US 12,444,421 B2
	Computer-implemented method for punctuation of text from audio input
Ville Ruutu, Helsinki (FI); Jussi Ruutu, Helsinki (FI); and Honain Derrar, Helsinki (FI)
Assigned to Elisa Oyj, Helsinki (FI)
Appl. No. 18/842,368
Filed by Elisa Oyj, Helsinki (FI)
PCT Filed Apr. 14, 2023, PCT No. PCT/FI2023/050208 § 371(c)(1), (2) Date Aug. 28, 2024, PCT Pub. No. WO2023/209274, PCT Pub. Date Nov. 2, 2023.
Claims priority of application No. 20225351 (FI), filed on Apr. 27, 2022.
Prior Publication US 2025/0111854 A1, Apr. 3, 2025
Int. Cl. G10L 15/05 (2013.01); G10L 15/08 (2006.01); G10L 15/14 (2006.01); G10L 15/26 (2006.01); G10L 25/93 (2013.01); G10L 15/02 (2006.01); G10L 15/04 (2013.01); G10L 25/03 (2013.01); G10L 25/18 (2013.01); G10L 25/78 (2013.01); G10L 25/87 (2013.01)

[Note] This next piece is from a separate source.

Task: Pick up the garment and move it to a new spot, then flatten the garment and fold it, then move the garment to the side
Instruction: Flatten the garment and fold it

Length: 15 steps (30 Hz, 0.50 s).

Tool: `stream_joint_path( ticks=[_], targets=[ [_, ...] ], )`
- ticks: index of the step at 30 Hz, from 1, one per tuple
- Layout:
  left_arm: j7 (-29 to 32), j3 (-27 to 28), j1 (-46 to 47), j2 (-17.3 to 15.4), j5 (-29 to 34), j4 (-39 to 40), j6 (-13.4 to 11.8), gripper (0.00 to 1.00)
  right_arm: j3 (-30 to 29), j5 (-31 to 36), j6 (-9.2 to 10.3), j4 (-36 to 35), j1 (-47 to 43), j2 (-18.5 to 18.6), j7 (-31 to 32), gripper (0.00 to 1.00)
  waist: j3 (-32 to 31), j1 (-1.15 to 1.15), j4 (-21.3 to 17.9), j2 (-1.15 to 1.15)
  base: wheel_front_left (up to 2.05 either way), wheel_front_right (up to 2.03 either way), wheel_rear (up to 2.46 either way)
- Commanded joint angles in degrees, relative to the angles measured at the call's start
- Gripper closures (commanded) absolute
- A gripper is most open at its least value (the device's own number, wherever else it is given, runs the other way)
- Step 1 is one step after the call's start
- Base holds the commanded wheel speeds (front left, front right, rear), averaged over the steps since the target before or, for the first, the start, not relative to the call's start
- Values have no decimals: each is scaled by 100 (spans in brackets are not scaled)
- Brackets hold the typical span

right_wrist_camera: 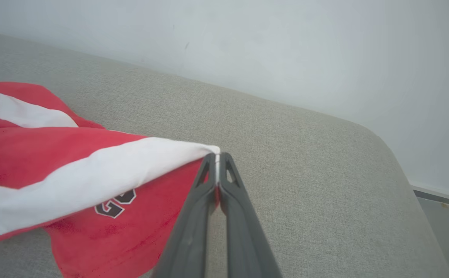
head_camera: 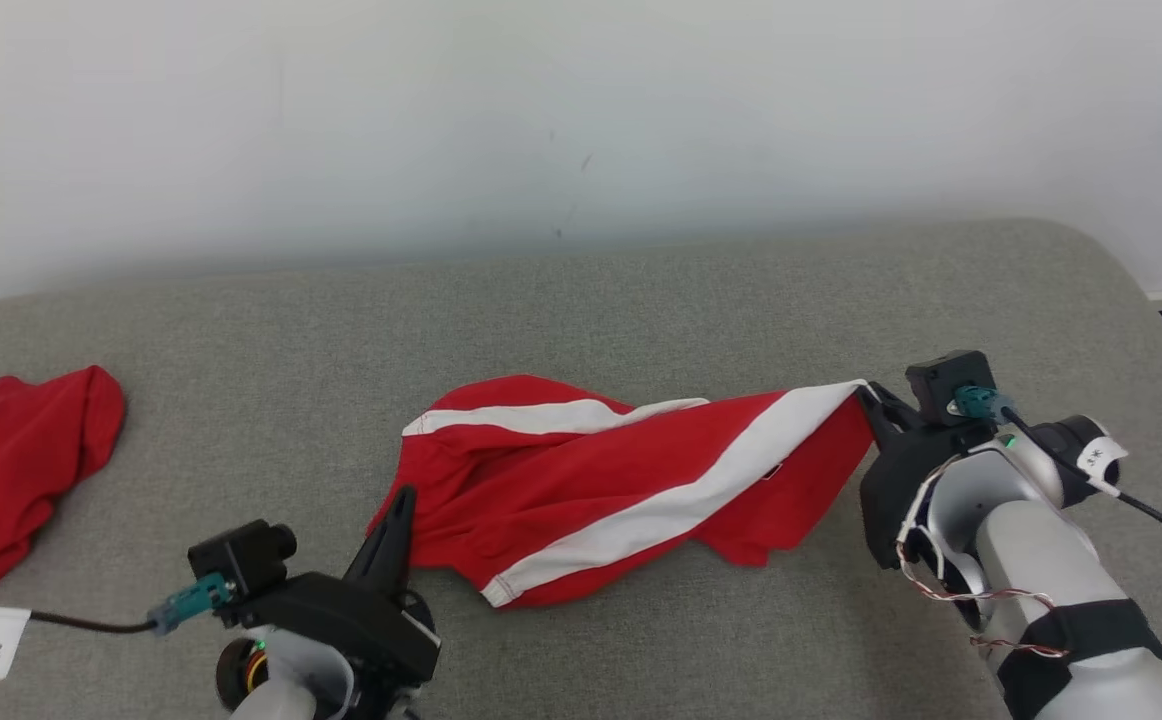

CPC G10L 15/26 (2013.01) [G10L 15/05 (2013.01); G10L 15/08 (2013.01); G10L 15/14 (2013.01); G10L 25/93 (2013.01); G10L 15/02 (2013.01); G10L 15/04 (2013.01); G10L 25/03 (2013.01); G10L 25/18 (2013.01); G10L 25/78 (2013.01); G10L 25/87 (2013.01)]

11 Claims

1. A computer-implemented method for punctuation of text from an audio input, the method comprising:

obtaining an audio input comprising speech data;

identifying a plurality of silent sections in the audio input;

obtaining a type input indicating a type of the speech data in the audio input, wherein the type input indicates that the speech data is a customer service call, a public speech, or a lecture;

choosing an expected distribution, indicating an expected relative frequency of each group in a plurality of groups, according to the type input;

grouping the plurality of silent sections into the plurality of groups, wherein each group in the plurality of groups corresponds to a punctuation mark or a space without a punctuation mark, wherein the grouping the plurality of silent sections into the plurality of groups is done at least partially by using the expected distribution; and

associating each silent section in the plurality of silent sections with a punctuation mark or a space according to the group of the silent section, thus obtaining punctuation information,

performing a speech-to-text conversion on the audio input, thus obtaining a transcript of the speech data; and

punctuating the transcript according to the punctuation information by associating each silent section in the plurality of silent sections with the corresponding punctuation mark or the corresponding space without the punctuation mark;

wherein the expected distribution is based on statistical information about the plurality of silent sections between spoken words to apply punctuation.